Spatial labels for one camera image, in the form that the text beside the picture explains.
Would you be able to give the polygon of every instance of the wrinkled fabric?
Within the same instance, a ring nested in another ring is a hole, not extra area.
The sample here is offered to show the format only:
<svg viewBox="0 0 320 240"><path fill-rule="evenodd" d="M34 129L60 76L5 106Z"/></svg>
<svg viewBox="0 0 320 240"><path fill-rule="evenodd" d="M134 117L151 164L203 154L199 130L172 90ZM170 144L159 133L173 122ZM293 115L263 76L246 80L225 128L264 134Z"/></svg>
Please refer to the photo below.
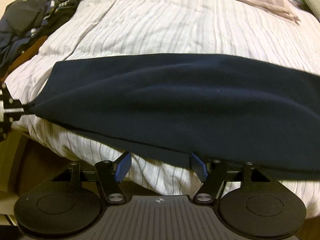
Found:
<svg viewBox="0 0 320 240"><path fill-rule="evenodd" d="M57 62L28 113L189 168L189 155L320 174L320 77L230 55Z"/></svg>
<svg viewBox="0 0 320 240"><path fill-rule="evenodd" d="M9 4L4 13L10 28L22 36L32 28L41 26L44 15L47 13L50 0L16 0Z"/></svg>

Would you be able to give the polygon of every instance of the white striped duvet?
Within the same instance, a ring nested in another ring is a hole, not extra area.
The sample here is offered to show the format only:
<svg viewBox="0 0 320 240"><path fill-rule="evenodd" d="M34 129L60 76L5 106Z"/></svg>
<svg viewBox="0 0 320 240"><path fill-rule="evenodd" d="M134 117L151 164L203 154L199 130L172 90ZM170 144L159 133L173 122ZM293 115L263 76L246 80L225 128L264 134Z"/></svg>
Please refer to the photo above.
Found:
<svg viewBox="0 0 320 240"><path fill-rule="evenodd" d="M320 24L295 10L299 24L234 0L84 0L74 17L6 83L14 98L27 103L40 92L57 61L148 53L230 54L319 75ZM33 115L13 126L69 159L94 164L120 155ZM127 179L164 195L194 195L201 186L189 170L136 155ZM307 217L320 215L319 181L282 183L303 200ZM229 184L228 190L237 186Z"/></svg>

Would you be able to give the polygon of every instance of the black disc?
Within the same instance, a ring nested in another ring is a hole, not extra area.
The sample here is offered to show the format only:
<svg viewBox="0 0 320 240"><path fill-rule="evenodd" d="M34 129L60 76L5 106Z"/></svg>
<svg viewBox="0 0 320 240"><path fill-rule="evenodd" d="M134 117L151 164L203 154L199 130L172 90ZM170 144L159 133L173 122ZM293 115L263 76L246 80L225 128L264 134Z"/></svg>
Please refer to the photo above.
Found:
<svg viewBox="0 0 320 240"><path fill-rule="evenodd" d="M305 206L286 193L227 193L219 204L221 218L236 232L248 237L277 238L294 234L305 219Z"/></svg>
<svg viewBox="0 0 320 240"><path fill-rule="evenodd" d="M14 212L24 233L57 238L74 235L91 225L101 212L101 202L84 188L69 193L33 193L21 197Z"/></svg>

WORK REQUEST —
Each line that holds the word "polygon" should be extracted from the records.

WRITTEN SOLUTION —
Would you be able to give the polygon of every instance of the wrinkled fabric?
Would you be able to give the polygon of every instance of the white striped duvet?
Would you be able to give the polygon of every instance of the black disc?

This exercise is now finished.